Cloudera Management Services

A number of Cloudera Management Service roles act as HTTPS clients in communications with Cloudera Manager entities and CDH services.

There are two ways to configure verification of server certificates.
  • You can configure a truststore through Cloudera Manager to perform certificate verification on the certificates of the various servers it communicates with. If this truststore is configured, it is used to verify server certificates.

    OR

  • If no truststore is configured through Cloudera Manager, the default Java truststore (cacerts) will be used to verify certificates.
The following table shows Cloudera Management Service roles that act as HTTPS clients as Cloudera Manager entities and CDH services communicate with them as HTTPS servers.

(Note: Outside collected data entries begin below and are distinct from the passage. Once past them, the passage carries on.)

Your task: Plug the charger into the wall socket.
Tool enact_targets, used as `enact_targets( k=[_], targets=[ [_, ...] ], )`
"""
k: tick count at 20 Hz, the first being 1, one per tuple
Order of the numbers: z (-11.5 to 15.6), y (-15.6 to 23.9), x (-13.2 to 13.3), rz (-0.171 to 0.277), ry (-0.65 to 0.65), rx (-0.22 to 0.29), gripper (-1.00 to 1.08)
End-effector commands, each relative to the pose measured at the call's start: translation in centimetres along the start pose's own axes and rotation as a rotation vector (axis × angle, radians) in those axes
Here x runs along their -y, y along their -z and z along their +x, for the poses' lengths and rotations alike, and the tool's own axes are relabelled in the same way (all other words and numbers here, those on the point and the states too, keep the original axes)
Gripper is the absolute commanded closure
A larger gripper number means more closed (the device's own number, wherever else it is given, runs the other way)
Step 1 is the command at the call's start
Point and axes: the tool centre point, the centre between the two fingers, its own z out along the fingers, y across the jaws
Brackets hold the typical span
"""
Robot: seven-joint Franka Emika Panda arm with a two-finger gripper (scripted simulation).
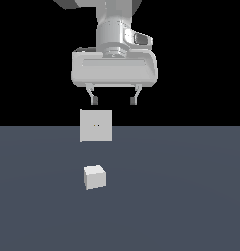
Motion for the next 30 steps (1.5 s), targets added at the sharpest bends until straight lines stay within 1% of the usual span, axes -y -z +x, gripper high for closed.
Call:
enact_targets(
  k=[1, 7, 14, 19, 30],
  targets=[
    [0.0, 0.0, 0.0, 0.000, 0.000, 0.000, -0.92],
    [-0.3, -0.3, 0.2, 0.001, 0.013, -0.009, -0.92],
    [-1.4, -1.3, 0.7, 0.006, 0.060, -0.043, -0.92],
    [-2.7, -2.6, 1.2, 0.011, 0.115, -0.082, -0.92],
    [-5.9, -6.2, 2.4, 0.026, 0.263, -0.187, -0.92]
  ],
)
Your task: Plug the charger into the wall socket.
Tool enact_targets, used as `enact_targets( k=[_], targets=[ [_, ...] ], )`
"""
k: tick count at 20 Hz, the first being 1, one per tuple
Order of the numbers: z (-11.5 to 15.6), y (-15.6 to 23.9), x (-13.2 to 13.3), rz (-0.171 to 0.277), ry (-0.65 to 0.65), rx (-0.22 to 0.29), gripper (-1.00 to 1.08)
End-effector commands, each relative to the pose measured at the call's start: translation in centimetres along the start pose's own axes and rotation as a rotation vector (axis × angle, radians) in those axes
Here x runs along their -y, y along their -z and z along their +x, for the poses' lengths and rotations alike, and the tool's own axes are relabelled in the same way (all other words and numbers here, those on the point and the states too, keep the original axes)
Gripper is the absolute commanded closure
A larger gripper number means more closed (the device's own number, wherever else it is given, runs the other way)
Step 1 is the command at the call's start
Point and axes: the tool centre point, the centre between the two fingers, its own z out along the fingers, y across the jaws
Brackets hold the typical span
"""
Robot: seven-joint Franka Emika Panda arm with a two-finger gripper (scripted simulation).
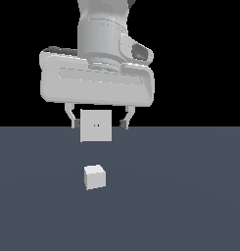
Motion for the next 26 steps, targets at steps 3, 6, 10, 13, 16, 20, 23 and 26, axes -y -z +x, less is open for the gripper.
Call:
enact_targets(
  k=[3, 6, 10, 13, 16, 20, 23, 26],
  targets=[
    [-1.3, -1.3, 0.6, 0.006, 0.057, -0.041, -0.92],
    [-1.9, -2.0, 0.9, 0.009, 0.087, -0.062, -0.92],
    [-2.6, -2.8, 1.2, 0.014, 0.117, -0.084, -0.92],
    [-2.9, -3.2, 1.4, 0.017, 0.133, -0.096, -0.92],
    [-3.1, -3.5, 1.4, 0.018, 0.143, -0.103, -0.92],
    [-3.2, -3.6, 1.4, 0.019, 0.147, -0.105, -0.92],
    [-3.2, -3.7, 1.4, 0.019, 0.145, -0.103, -0.92],
    [-3.3, -4.2, 1.4, 0.019, 0.145, -0.103, -0.92]
  ],
)
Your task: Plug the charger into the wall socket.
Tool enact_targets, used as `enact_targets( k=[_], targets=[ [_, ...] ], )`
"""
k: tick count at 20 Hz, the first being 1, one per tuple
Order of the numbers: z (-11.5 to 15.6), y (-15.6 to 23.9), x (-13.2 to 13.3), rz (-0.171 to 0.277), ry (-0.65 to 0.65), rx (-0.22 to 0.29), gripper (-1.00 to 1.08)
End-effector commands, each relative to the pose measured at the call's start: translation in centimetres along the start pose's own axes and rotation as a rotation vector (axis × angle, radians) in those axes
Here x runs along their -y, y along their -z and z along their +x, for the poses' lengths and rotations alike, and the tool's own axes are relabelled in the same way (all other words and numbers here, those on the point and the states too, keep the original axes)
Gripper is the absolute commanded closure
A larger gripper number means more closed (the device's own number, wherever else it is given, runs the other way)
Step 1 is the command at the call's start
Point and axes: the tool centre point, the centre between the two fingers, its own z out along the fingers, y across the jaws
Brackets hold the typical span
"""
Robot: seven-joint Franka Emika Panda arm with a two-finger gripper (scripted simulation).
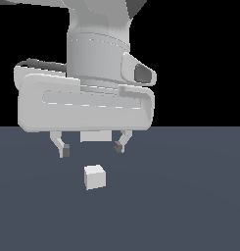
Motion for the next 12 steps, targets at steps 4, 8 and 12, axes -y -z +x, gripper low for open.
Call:
enact_targets(
  k=[4, 8, 12],
  targets=[
    [-0.5, -1.7, 0.0, 0.000, 0.001, 0.001, -0.92],
    [-1.0, -3.4, 0.0, -0.001, 0.002, 0.000, -0.92],
    [-1.3, -4.3, 0.0, 0.000, 0.002, 0.000, -0.92]
  ],
)
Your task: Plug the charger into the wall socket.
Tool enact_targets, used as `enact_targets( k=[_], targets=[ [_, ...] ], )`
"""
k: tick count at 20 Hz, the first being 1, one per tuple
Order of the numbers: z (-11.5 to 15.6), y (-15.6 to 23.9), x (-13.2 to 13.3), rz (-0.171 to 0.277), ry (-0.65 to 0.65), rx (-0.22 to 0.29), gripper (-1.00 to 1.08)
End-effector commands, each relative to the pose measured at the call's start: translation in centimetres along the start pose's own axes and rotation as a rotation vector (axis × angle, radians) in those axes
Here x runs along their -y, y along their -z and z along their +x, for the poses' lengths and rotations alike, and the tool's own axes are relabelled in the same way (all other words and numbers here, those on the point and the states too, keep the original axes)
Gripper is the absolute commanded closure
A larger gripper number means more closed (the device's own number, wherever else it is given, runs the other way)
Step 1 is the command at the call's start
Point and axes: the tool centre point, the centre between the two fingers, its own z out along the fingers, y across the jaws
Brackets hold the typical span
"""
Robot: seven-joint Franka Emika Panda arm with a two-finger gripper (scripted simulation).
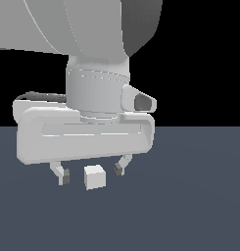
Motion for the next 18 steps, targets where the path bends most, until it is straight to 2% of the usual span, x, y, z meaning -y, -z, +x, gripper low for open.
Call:
enact_targets(
  k=[1, 3, 4, 18],
  targets=[
    [-0.08, -0.45, -0.02, -0.001, 0.000, -0.001, -0.92],
    [-0.10, -0.55, -0.02, -0.001, 0.000, -0.001, -0.92],
    [-0.10, -0.55, -0.02, -0.001, 0.000, -0.001, 1.08],
    [0.30, -0.35, -0.07, -0.001, -0.003, -0.002, 1.08]
  ],
)
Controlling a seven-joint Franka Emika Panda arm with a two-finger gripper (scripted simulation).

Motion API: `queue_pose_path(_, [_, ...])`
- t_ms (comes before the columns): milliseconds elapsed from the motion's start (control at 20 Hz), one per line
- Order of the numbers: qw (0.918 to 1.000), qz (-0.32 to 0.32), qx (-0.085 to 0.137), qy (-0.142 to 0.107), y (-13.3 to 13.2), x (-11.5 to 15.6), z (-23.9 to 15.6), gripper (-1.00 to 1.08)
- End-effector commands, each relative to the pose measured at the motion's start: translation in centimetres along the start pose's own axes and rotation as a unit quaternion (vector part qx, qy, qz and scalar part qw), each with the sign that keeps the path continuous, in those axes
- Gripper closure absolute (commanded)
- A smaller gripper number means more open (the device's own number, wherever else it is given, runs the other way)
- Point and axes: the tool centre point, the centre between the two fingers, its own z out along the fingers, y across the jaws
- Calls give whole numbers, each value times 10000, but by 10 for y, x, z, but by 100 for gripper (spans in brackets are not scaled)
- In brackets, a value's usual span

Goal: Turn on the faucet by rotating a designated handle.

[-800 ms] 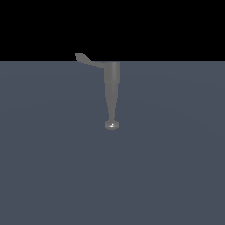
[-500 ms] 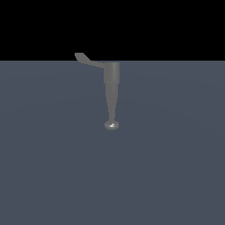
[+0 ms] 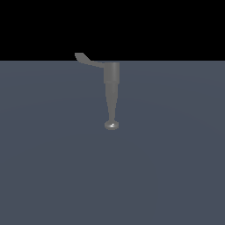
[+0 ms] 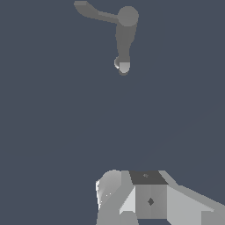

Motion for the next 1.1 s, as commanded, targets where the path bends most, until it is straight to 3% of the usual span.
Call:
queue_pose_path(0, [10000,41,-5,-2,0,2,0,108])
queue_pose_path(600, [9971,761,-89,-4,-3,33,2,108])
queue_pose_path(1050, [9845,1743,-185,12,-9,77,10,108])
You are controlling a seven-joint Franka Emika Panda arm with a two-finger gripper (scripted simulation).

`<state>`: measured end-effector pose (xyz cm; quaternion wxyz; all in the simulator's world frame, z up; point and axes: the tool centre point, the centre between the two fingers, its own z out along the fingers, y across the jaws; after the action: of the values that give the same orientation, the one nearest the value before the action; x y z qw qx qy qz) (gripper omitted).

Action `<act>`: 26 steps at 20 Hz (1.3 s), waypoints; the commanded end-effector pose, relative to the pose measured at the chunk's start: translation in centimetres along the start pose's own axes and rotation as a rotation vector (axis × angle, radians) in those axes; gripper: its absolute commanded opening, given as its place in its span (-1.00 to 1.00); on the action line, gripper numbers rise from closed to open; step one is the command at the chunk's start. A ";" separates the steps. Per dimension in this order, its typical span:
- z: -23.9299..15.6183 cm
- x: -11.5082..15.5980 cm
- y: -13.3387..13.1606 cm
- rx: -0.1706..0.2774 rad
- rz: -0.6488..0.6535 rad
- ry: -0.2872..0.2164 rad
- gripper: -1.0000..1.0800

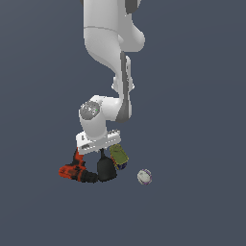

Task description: Pick up a designated object from a clutter of objects.

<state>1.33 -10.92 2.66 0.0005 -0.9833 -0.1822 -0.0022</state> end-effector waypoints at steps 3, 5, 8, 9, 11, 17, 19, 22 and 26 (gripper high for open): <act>-1.7 -0.2 -0.1 -0.003 0.000 0.003 -1.00; -2.6 -0.5 -0.3 -0.003 0.001 0.003 -1.00; -4.4 -0.9 -0.6 -0.003 0.001 0.003 -1.00; -5.1 -1.0 -0.7 -0.003 0.001 0.003 -1.00; -6.6 -1.4 -0.9 -0.003 0.001 0.002 -1.00; -11.9 -2.6 -1.8 -0.003 0.002 0.001 -1.00; -13.7 -3.0 -2.1 -0.002 0.002 0.001 -1.00; -16.6 -3.6 -2.5 -0.002 0.002 0.000 -1.00; -20.7 -4.5 -3.2 -0.002 0.003 0.000 -1.00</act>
<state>-3.68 -9.69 21.70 -0.0001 -0.9835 -0.1808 -0.0015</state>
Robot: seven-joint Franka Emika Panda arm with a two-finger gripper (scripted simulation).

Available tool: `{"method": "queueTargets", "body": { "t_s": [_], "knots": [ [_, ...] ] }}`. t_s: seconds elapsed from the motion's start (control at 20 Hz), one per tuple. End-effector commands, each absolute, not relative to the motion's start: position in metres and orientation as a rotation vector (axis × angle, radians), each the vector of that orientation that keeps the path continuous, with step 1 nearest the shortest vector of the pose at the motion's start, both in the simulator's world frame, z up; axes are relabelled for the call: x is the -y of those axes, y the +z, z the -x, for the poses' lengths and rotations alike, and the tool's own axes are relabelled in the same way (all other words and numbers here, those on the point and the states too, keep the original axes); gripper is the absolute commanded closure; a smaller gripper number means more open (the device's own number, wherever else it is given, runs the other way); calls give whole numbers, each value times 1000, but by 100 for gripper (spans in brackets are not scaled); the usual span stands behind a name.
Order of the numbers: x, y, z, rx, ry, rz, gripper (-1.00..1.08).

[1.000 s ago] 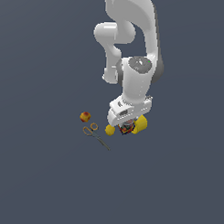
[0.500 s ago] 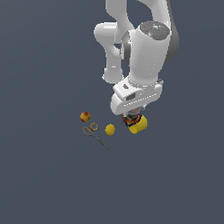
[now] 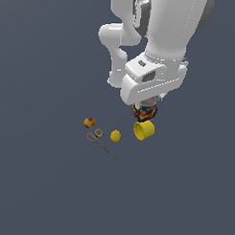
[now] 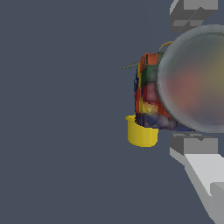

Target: Pick up a designated object from a clutter of objects.

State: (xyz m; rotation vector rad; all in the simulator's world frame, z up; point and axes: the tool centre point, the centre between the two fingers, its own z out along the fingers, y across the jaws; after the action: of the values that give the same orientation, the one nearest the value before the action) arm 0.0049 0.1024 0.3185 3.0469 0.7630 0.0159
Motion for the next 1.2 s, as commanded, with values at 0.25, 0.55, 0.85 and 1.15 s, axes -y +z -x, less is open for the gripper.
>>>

This table does not depict the entirety of the roles' communication, just communications over HTTPS.
HTTPS Communication Between Cloudera Management Service Roles and Cloudera Manager Entities
Roles as HTTPS Clients Communicating HTTPS Servers
Activity Monitor
  • Cloudera Manager Server
  • JobTracker Web Server
  • Oozie server (may involve the load balancer in an HA configuration)
Host Monitor
  • Cloudera Manager Server
Service Monitor
  • Cloudera Manager Server
  • NameNode(s) Web Server(s)
  • Impala StateStore Web Server
  • YARN ResourceManager(s) Web Server(s)
  • YARN JobHistory Web Server
  • Oozie server (directly, never through the load balancer)
Event Server
  • Cloudera Manager Server
Reports Manager
  • Cloudera Manager Server
  • NameNode(s) Web Servers

The Cloudera Management Service roles behave as follows when communicating using HTTPS:

  • If the Cloudera Management Service's SSL Client Truststore File Location parameter is configured, the roles will use this truststore to perform certificate verification on the server certificates. If this parameter is not set, certificate verification will be performed using the default Java truststore. This means that it is not possible, without the use of safety valves, to perform certificate verification for some Cloudera Management Service roles and not for others. Nor is it possible to perform certificate verification for only a subset of the HTTPS communication by a role.
  • The Cloudera Management Service roles never participate in mutual TLS authentication with any CDH service or with the Cloudera Manager Server. Instead each service has it's own authentication scheme. For most services this is Kerberos authentication, while Impala uses HTTP digest. For the Cloudera Manager Server, this is session-based authentication.

User Impact

This depends on how you are using certificates:

  • If you are using a CA-signed certificate, configure the Cloudera Management Service's SSL Client Truststore File Location parameter to point to a truststore that contains the CA certificate. Adding a new service or enabling TLS on an existing service will not require any changes to the Cloudera Management Service configuration since the CA certificate should be able to verify the certificates used by any new servers you bring online. Alternatively, this CA-signed certificate may be added to the default Java truststore.
  • If you are using self-signed certificates, the addition of each new server using HTTPS will require making the certificate available. This will involve modifying the truststore pointed to by the Cloudera Management Service's SSL Client Truststore File Location parameter. Truststore changes will be needed on each host on which a Cloudera Management Service daemon is running. Changes to the truststore will not require a role restart, and should be picked up within 10 seconds by default.

    If the Cloudera Management Service's SSL Client Truststore File Location is not in use, the certificate must be made available in the default Java truststore. The Cloudera Management Service role will need to be restarted for this change to take effect.